Via geralt & Maia C

A few years ago, the profitability “quality” factor was originally proposed by Robert Novy-Marx. Here is a snippet from the abstract of the paper:

Profitability, measured by gross profits-to-assets, has roughly the same power as book-to-market predicting the cross-section of average returns. Profitable firms generate significantly higher returns than unprofitable firms, despite having significantly higher valuation ratios. Controlling for profitability also dramatically increases the performance of value strategies, especially among the largest, most liquid stocks.

Rhetorical question: Who doesn’t want to buy “profitable” companies? Since that paper, many fund families have added the “quality” factor to their arsenal of mutual funds and ETFs to sell. Fama and French have even added a “quality factor” to their five-factor model.

So if quality is already well-established, how does this new paper, “The Trend in Firm Profitability and the Cross Section of Stock Returns,” add to the conversation?

As opposed to simply examining the cross-sectional profitability of the firm, this paper examines the cross-sectional trend in profitability. So if we are standing at 12/31 and wanted to form a portfolio of the top 10% of firms, this paper ranks on the past trend in profitability (as opposed to the firm’s current profitability).

The Portfolio Construction and Results

The paper first creates the profitability variable similar to Novy-Marx, which is defined as the quarterly gross profits equals the quarterly sales minus the quarterly COGS scaled by total assets. The paper determines the trend of the profits through a regression (page 13 of the paper) that accounts for seasonality.

The paper first splits the universe of stocks into deciles based on how firms rank on their profit trend variable. The results are shown in Table 3 of the paper.

Panel A of Table 3 (shown below) highlights the results to equal-weighted portfolios sorted on the profit trend variable. Examining both the raw and the FF 5-factor alpha, there is a strong and significant effect (T-stats of 8 and above) whereby the firms with higher profit trends have higher future returns compared to stocks with lower profit trends (as shown when examining the High minus Low portfolio). It should be noted that the returns are not as large when value-weighting the portfolio, highlighting that this effect is more prominent in smaller stocks (Panel A of Table 3).

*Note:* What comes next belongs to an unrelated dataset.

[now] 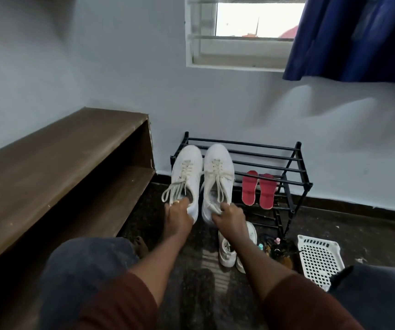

The results are hypothetical results and are NOT an indicator of future results and do NOT represent returns that any investor actually attained. Indexes are unmanaged, do not reflect management or trading fees, and one cannot invest directly in an index. Additional information regarding the construction of these results is available upon request.

Next, the paper examines the question of how the profit trend variable interacts with other factors by creating double sort portfolios. This is Shown in Panels B through E of Table 3 in the paper. The variables examined are Profits (Panel B), Size (Panel C), Book/Market (Panel D), and Momentum (Panel E). Below is Panel D of Table 3, where the portfolio is first sorted on B/M (Low are Growth firms and High are Value firms) and then on the profit trend variable. Within the three B/M terciles, the profit trend is predictive of future returns (examining the H-L portfolio).

The results are hypothetical results and are NOT an indicator of future results and do NOT represent returns that any investor actually attained. Indexes are unmanaged, do not reflect management or trading fees, and one cannot invest directly in an index. Additional information regarding the construction of these results is available upon request.

Next, the paper runs the results through a ton of robustness tests. I will simply highlight Table 4 (below), where the paper uses a Fama-MacBeth regression. As can bee seen in column 4, even after accounting for 17 known variables with return predictability, the profit trend variable is still significant.

The results are hypothetical results and are NOT an indicator of future results and do NOT represent returns that any investor actually attained. Indexes are unmanaged, do not reflect management or trading fees, and one cannot invest directly in an index. Additional information regarding the construction of these results is available upon request.

Last, the authors attempt to explain the results. Are investors investing in riskier stocks or are behavioral errors being made? The paper examines the long-run returns to the L/S portfolio and graphs the cumulative returns in Figure 1 (below). Figure 1 highlights that there is a steady upward slope (positive returns) over the first 2 years, and the returns flatten out thereafter. This implies investors may be under-reacting to news about the firm. Since there is no regression a few years out, the authors conclude there is no over-reaction.

The results are hypothetical results and are NOT an indicator of future results and do NOT represent returns that any investor actually attained. Indexes are unmanaged, do not reflect management or trading fees, and one cannot invest directly in an index. Additional information regarding the construction of these results is available upon request.

So what are we to make of these results?

It appears that investors are under-reacting to news! Specifically, investors are under-reacting to the past profit trend of each firm. Within Value and Momentum stocks (Panels D and E of Table 3), firms with higher past profit trend have higher returns than firms with lower past profit trends. In our Quantitative Value process, we already have a form of this idea baked into the quality score. In a recent post, we also examined the momentum of fundamentals, which is related to the idea in this paper.

Big idea — investors appear to under-react to the trend of the profits!